For information on clinical disorders of saccadic dysfunction, see Clinical Disorders of the Ocular Motor Systems in Chapter 7.
Smooth pursuit system
Saccadic and smooth pursuit eye movements were once thought to be derived from distinct supranuclear pathways; however, it now appears that considerable overlap exists between these systems. In addition, there are 2 major visual pathways, one for the movement of images (magnocellular: M cells) and the other for discrimination of images (parvocellular: P cells).

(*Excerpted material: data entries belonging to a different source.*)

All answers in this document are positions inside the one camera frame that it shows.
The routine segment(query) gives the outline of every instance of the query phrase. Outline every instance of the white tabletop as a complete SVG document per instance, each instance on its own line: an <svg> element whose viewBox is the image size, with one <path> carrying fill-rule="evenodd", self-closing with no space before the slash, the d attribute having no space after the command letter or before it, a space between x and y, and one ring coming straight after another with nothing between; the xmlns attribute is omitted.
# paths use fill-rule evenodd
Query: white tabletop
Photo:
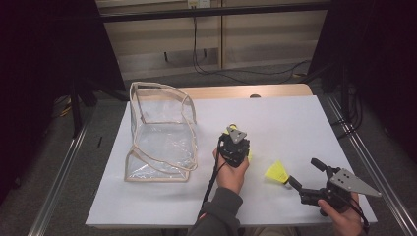
<svg viewBox="0 0 417 236"><path fill-rule="evenodd" d="M296 190L265 178L277 160L304 188L320 189L326 174L310 164L352 171L315 96L196 99L199 167L185 183L124 182L124 163L131 146L130 108L126 108L86 224L98 228L188 227L195 223L213 167L212 150L231 123L248 133L253 159L241 191L237 217L244 226L308 225L330 222L317 206L300 203ZM367 199L361 208L377 219Z"/></svg>

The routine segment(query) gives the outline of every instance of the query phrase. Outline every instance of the dark clothing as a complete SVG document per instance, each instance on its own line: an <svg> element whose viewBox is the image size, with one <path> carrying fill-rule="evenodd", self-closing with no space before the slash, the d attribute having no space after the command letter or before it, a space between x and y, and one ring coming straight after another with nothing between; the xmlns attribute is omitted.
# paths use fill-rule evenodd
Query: dark clothing
<svg viewBox="0 0 417 236"><path fill-rule="evenodd" d="M211 202L206 202L201 210L201 217L189 232L189 236L237 236L240 221L237 211L243 200L233 191L218 188Z"/></svg>

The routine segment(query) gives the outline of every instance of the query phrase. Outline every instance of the human hand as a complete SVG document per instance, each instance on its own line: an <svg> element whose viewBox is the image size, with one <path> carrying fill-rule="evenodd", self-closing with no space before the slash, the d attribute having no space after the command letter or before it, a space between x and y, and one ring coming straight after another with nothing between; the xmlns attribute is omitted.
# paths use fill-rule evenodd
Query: human hand
<svg viewBox="0 0 417 236"><path fill-rule="evenodd" d="M350 202L359 208L359 196L357 193L351 193L352 199ZM333 221L334 235L336 236L357 236L362 232L361 216L349 207L345 212L339 213L325 200L318 201L319 206L322 210L331 218Z"/></svg>
<svg viewBox="0 0 417 236"><path fill-rule="evenodd" d="M212 156L214 157L214 159L216 154L217 148L212 152ZM219 153L217 170L219 170L219 168L221 169L218 171L217 174L217 185L218 187L226 188L235 192L236 194L239 194L245 179L245 172L249 167L248 157L245 157L243 162L237 168L234 168L225 162L226 161L224 160L223 156L221 156L221 154Z"/></svg>

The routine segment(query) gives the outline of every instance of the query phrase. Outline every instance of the black cable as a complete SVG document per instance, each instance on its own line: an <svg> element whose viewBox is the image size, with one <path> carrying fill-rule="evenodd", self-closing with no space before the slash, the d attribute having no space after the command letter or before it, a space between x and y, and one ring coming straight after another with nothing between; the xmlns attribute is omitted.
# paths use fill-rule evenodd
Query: black cable
<svg viewBox="0 0 417 236"><path fill-rule="evenodd" d="M352 197L350 197L351 200L353 200L358 207L354 206L351 202L347 201L346 199L344 199L342 196L340 196L337 193L334 193L334 195L336 197L338 197L340 200L342 200L344 203L346 203L349 207L351 207L357 214L359 214L359 216L364 220L364 225L363 225L363 230L365 231L366 234L368 234L369 229L370 229L370 224L368 222L368 219L365 217L365 214L363 212L363 210L361 209L361 207L359 206L359 203L356 202Z"/></svg>
<svg viewBox="0 0 417 236"><path fill-rule="evenodd" d="M310 61L310 60L304 60L304 61L302 61L302 62L297 63L296 65L294 65L293 67L291 67L291 68L289 68L289 69L287 69L287 70L280 71L280 72L271 72L271 73L265 73L265 72L255 72L255 71L239 70L239 69L227 69L227 70L221 70L221 71L211 71L211 72L206 71L206 70L204 70L204 69L200 66L200 64L199 64L199 62L198 62L198 60L197 60L197 19L196 19L196 18L194 18L194 48L193 48L193 64L194 64L194 69L195 69L195 71L196 71L197 73L199 73L200 75L220 75L220 76L223 76L223 77L229 78L229 79L231 79L231 80L233 80L233 81L235 81L235 82L238 82L238 83L242 83L242 84L245 84L245 85L253 85L253 84L251 84L251 83L247 83L247 82L244 82L244 81L238 80L238 79L233 78L233 77L231 77L231 76L224 75L224 74L222 74L221 72L243 72L243 73L251 73L251 74L256 74L256 75L265 75L265 76L274 76L274 75L280 75L280 74L284 74L284 73L287 73L287 72L291 72L291 74L289 75L289 77L288 77L286 80L284 80L284 81L282 81L282 82L279 82L279 83L278 83L278 84L283 84L283 83L286 83L287 81L289 81L289 80L292 78L292 76L294 75L294 70L295 70L297 67L299 67L299 66L301 66L301 65L303 65L303 64L305 64L305 63L309 63L309 62L311 62L311 61Z"/></svg>
<svg viewBox="0 0 417 236"><path fill-rule="evenodd" d="M210 180L208 181L208 188L206 189L206 193L205 193L205 196L204 196L204 198L203 198L203 202L202 202L202 208L203 208L203 204L205 203L205 202L207 202L208 201L208 199L209 199L209 193L211 192L211 189L212 189L212 186L214 185L214 181L215 181L215 178L217 177L217 174L218 174L218 171L220 170L220 168L221 167L223 167L223 165L221 165L221 167L220 168L218 168L217 169L217 164L218 164L218 158L219 158L219 156L220 156L220 143L221 143L221 141L222 141L222 136L220 136L220 138L218 138L218 143L217 143L217 150L216 150L216 152L215 152L215 161L214 161L214 168L212 169L212 174L211 174L211 178L210 178Z"/></svg>
<svg viewBox="0 0 417 236"><path fill-rule="evenodd" d="M61 98L61 100L59 100L59 98L56 98L55 101L53 102L54 106L59 105L60 103L62 103L63 101L65 101L67 98L69 97L69 95L64 96L63 98Z"/></svg>

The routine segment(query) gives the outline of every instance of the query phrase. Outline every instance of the metal rail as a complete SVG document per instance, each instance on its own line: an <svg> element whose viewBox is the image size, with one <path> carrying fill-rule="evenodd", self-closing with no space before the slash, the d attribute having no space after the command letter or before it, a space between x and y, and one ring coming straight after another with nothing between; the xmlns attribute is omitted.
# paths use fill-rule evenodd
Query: metal rail
<svg viewBox="0 0 417 236"><path fill-rule="evenodd" d="M37 214L36 220L31 226L28 236L42 236L46 227L49 224L49 220L52 216L53 210L58 204L59 196L61 195L63 186L67 179L68 173L70 172L71 166L74 162L75 157L77 156L78 150L80 149L81 144L83 143L84 136L87 131L87 127L91 121L92 114L94 113L95 107L89 108L86 114L86 122L82 127L79 134L72 140L70 148L65 155L65 158L62 162L61 168L58 171L58 174L55 178L54 183L52 184L51 189L49 190L48 196L46 197L45 202L43 203L42 208Z"/></svg>
<svg viewBox="0 0 417 236"><path fill-rule="evenodd" d="M328 103L330 104L337 119L342 120L343 115L340 111L341 106L336 98L334 96L328 97ZM350 123L342 123L342 127L345 132L350 133L350 131L353 130L353 127ZM377 188L383 194L383 198L386 201L387 206L391 210L399 226L402 228L404 235L417 235L417 227L414 223L414 219L411 217L404 203L387 181L380 167L378 167L377 162L375 162L375 160L372 158L358 133L355 131L351 132L349 135L347 135L347 137L349 138L353 147L356 149L366 169L377 185Z"/></svg>
<svg viewBox="0 0 417 236"><path fill-rule="evenodd" d="M123 14L102 14L98 17L75 16L59 18L54 20L57 24L79 23L114 23L114 22L132 22L145 20L161 20L176 18L195 18L195 17L214 17L214 16L231 16L263 13L284 13L284 12L307 12L321 11L332 8L346 7L363 4L360 1L349 2L317 2L317 3L296 3L296 4L278 4L265 6L246 6L246 7L221 7L221 8L200 8L200 9L181 9L170 11L143 12L143 13L123 13Z"/></svg>

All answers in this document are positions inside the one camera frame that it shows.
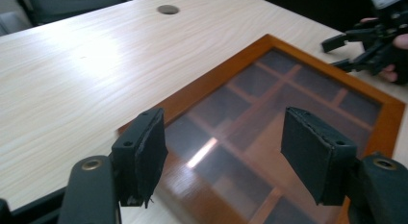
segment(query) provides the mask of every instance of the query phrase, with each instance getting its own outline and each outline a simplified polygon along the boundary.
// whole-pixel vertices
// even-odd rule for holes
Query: wooden table
[[[65,186],[78,160],[110,153],[119,127],[265,34],[326,62],[361,53],[322,53],[338,33],[262,0],[136,0],[0,37],[0,195],[15,209]],[[353,75],[408,102],[407,87]]]

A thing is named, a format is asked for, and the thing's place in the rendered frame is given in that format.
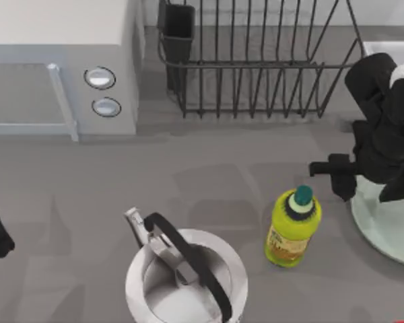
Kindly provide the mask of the pale green plate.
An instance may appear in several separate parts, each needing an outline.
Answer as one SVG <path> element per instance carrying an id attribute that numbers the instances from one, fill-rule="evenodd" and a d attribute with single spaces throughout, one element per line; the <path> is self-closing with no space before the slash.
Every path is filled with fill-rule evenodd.
<path id="1" fill-rule="evenodd" d="M 380 202 L 384 188 L 358 176 L 351 214 L 360 233 L 377 251 L 404 264 L 404 200 Z"/>

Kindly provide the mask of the yellow bottle with green cap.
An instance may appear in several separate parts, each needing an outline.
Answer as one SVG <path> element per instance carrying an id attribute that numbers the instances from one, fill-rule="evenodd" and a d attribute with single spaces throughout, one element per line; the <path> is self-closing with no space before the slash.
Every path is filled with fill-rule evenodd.
<path id="1" fill-rule="evenodd" d="M 316 233 L 322 209 L 307 185 L 288 190 L 278 197 L 264 243 L 266 258 L 281 267 L 291 268 L 300 263 Z"/>

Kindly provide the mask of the black cutlery holder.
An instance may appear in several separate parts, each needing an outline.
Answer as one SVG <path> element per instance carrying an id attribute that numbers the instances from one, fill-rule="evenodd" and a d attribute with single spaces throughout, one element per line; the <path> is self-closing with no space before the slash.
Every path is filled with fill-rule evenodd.
<path id="1" fill-rule="evenodd" d="M 195 33 L 195 8 L 159 0 L 158 30 L 164 51 L 168 90 L 181 94 Z"/>

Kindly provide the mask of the pale microwave oven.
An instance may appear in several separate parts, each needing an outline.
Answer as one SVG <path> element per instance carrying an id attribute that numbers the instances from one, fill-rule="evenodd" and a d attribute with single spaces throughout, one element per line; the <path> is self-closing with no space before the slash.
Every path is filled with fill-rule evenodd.
<path id="1" fill-rule="evenodd" d="M 143 27 L 141 0 L 0 0 L 0 63 L 58 65 L 79 139 L 134 135 Z M 115 74 L 112 88 L 98 90 L 84 81 L 84 71 L 97 66 Z M 117 117 L 93 112 L 92 102 L 104 97 L 120 103 Z"/>

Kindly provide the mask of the small round microwave knob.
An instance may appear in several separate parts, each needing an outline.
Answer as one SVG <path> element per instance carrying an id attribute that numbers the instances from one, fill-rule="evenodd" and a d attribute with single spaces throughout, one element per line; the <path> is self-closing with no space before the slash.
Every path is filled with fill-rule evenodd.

The smooth pursuit system for visual targets originates in V5—the human homologue of the medial temporal (MT) visual area in the rhesus monkey—where it receives input from the primary visual system, both from the cortex (striate and extrastriate areas) and likely from magnocellular input directly from the LGN (Fig 1-26). The medial superior temporal (MST) area is also involved in generating pursuit signals in response to moving stimuli. The area appears to be supplied with information about head movement as well as eye movement commands (efference copy) and thus generates pursuit movements to follow a target while the head is moving. Target recognition and selection probably receive additional input through the reciprocal connections to the posterior parietal cortex. Information from the MT and MST projects via the posterior portion of the internal capsule to the DLPN and lateral pontine nuclei, including the NRTP. From these pontine nuclei, projections are sent to the cerebellum (paraflocculus and dorsal vermis), with outflow signals to the vestibular nuclei and the y-group—a collection of cells at the inferior cerebellar peduncle. The smooth pursuit system is a double decussating pathway (the decussation occurs in both the pons and cerebellum); therefore, it can be simplistically considered an ipsilateral system.